◆ HOW TO COMPLETE THIS TASK ◆
Below are the entries. Print only the lines starting at the one with "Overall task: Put" and ending at the one with "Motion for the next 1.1", exactly, with no pictures.

*** INPUT

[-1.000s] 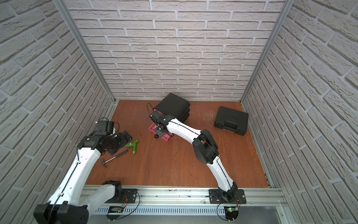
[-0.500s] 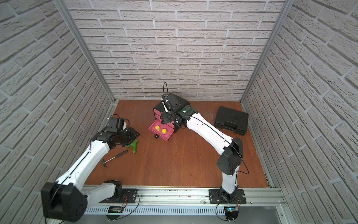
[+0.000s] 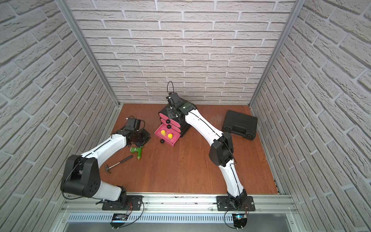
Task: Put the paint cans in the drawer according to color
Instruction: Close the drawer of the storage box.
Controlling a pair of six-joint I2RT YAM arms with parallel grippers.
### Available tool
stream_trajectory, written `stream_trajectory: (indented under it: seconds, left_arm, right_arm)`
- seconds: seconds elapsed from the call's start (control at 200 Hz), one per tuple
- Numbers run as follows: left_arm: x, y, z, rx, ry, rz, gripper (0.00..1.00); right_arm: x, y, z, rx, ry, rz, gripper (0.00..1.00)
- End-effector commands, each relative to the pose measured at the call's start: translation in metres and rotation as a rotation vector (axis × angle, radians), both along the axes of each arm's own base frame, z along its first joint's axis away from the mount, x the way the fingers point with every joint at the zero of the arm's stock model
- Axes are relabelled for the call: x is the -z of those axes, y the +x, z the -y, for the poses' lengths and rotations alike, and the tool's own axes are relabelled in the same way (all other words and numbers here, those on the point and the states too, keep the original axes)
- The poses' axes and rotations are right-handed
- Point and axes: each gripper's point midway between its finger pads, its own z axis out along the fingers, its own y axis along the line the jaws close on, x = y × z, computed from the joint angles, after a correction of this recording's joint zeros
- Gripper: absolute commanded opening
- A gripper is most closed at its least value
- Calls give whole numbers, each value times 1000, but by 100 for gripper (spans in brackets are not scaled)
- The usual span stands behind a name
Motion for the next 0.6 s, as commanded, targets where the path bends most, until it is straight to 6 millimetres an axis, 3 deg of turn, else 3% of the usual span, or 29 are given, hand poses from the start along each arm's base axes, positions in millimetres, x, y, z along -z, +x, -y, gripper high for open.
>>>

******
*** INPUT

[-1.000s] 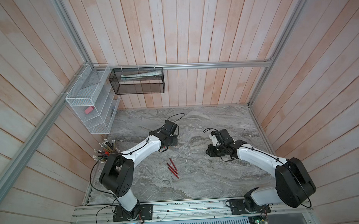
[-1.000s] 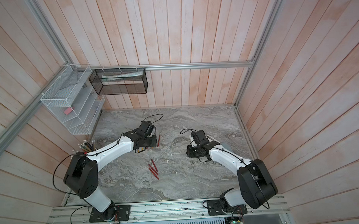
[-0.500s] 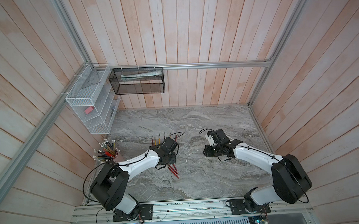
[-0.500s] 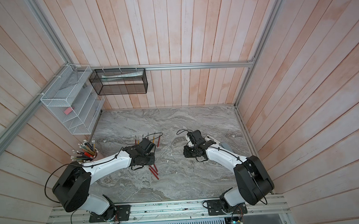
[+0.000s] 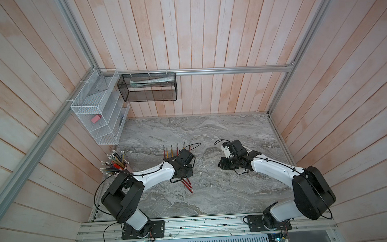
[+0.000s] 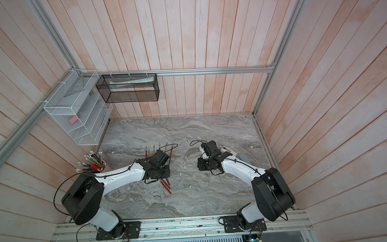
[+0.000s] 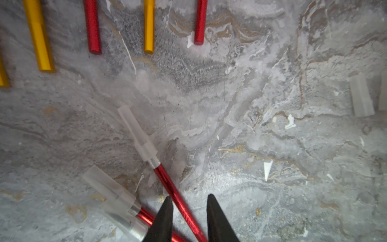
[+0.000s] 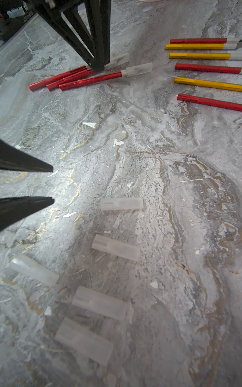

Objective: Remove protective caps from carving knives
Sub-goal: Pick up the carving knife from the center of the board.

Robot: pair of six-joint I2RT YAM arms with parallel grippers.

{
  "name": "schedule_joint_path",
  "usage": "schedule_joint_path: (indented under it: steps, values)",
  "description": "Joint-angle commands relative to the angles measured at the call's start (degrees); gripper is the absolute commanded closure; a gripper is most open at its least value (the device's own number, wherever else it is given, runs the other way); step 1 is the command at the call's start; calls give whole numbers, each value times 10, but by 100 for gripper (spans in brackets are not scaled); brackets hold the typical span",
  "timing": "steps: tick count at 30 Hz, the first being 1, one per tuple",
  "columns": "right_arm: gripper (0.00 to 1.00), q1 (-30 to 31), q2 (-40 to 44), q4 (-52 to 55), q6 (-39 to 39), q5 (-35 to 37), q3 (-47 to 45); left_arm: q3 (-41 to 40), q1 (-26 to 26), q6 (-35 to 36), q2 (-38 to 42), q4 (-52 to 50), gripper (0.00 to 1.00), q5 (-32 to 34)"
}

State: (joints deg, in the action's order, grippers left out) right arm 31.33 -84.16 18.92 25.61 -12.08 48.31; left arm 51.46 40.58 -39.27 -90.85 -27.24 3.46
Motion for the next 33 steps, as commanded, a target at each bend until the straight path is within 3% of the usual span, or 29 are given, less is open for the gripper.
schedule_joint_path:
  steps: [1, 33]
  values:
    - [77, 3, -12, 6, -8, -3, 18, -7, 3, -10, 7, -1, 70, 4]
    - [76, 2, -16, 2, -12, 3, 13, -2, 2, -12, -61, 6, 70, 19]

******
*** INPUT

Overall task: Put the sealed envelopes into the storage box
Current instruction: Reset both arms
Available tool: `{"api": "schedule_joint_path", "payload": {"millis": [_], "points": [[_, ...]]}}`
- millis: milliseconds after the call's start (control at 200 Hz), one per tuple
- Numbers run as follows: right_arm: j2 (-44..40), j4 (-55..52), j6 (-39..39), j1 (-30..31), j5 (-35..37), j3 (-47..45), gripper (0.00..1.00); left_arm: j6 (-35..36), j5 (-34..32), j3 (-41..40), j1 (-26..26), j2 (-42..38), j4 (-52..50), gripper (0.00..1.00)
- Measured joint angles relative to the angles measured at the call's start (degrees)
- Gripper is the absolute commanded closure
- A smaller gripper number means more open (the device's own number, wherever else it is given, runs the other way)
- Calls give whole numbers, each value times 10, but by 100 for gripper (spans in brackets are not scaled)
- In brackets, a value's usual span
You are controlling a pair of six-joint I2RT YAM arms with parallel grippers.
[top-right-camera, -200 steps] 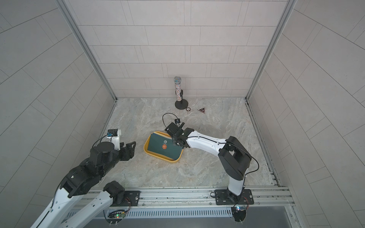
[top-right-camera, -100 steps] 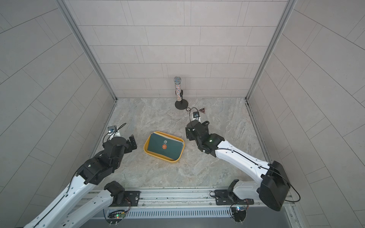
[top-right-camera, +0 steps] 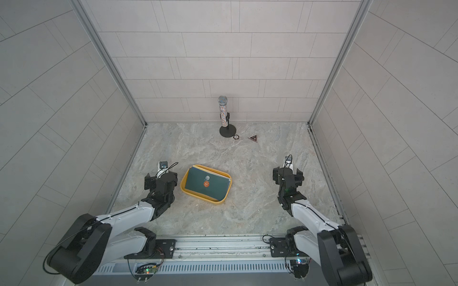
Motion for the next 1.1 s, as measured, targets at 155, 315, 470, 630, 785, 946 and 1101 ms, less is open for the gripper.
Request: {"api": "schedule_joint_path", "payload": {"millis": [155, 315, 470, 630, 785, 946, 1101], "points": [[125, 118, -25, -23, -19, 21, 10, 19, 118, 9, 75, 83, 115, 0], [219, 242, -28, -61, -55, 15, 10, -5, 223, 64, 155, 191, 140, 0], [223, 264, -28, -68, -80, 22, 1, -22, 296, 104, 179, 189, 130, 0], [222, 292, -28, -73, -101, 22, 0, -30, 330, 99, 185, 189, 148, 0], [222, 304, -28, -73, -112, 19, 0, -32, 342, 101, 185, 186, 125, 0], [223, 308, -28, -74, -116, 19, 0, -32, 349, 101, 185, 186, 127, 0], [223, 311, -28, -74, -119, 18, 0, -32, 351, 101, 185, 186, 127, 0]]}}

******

◆ RESPONSE AREA ◆
Overall task: Put the sealed envelopes into the storage box
Current instruction: Reset both arms
Available tool: `{"api": "schedule_joint_path", "payload": {"millis": [_], "points": [[_, ...]]}}`
- millis: milliseconds after the call's start (control at 200 Hz), one per tuple
- Numbers run as follows: right_arm: j2 (-44..40), j4 (-55..52), j6 (-39..39), j1 (-30..31), j5 (-35..37), j3 (-47..45), gripper (0.00..1.00); left_arm: j6 (-35..36), j5 (-34..32), j3 (-41..40), j1 (-26..26), j2 (-42..38), j4 (-52..50), gripper (0.00..1.00)
- Measured joint angles relative to the angles measured at the call's start (degrees)
- Gripper is the absolute commanded closure
- A smaller gripper number means more open (the device's own number, wherever else it is given, runs the other way)
- Calls give whole numbers, each value times 10, but by 100 for gripper (spans in brackets are not scaled)
- In brackets, a value's usual span
You are controlling a pair of six-joint I2RT YAM arms with parallel grippers.
[top-right-camera, -200 steps] 
[top-right-camera, -100 steps] 
[top-right-camera, +0 steps] 
Motion for the next 1.1 s, as measured, targets at 155, 315, 470, 630, 785, 946 and 1101 ms, less is open for the gripper.

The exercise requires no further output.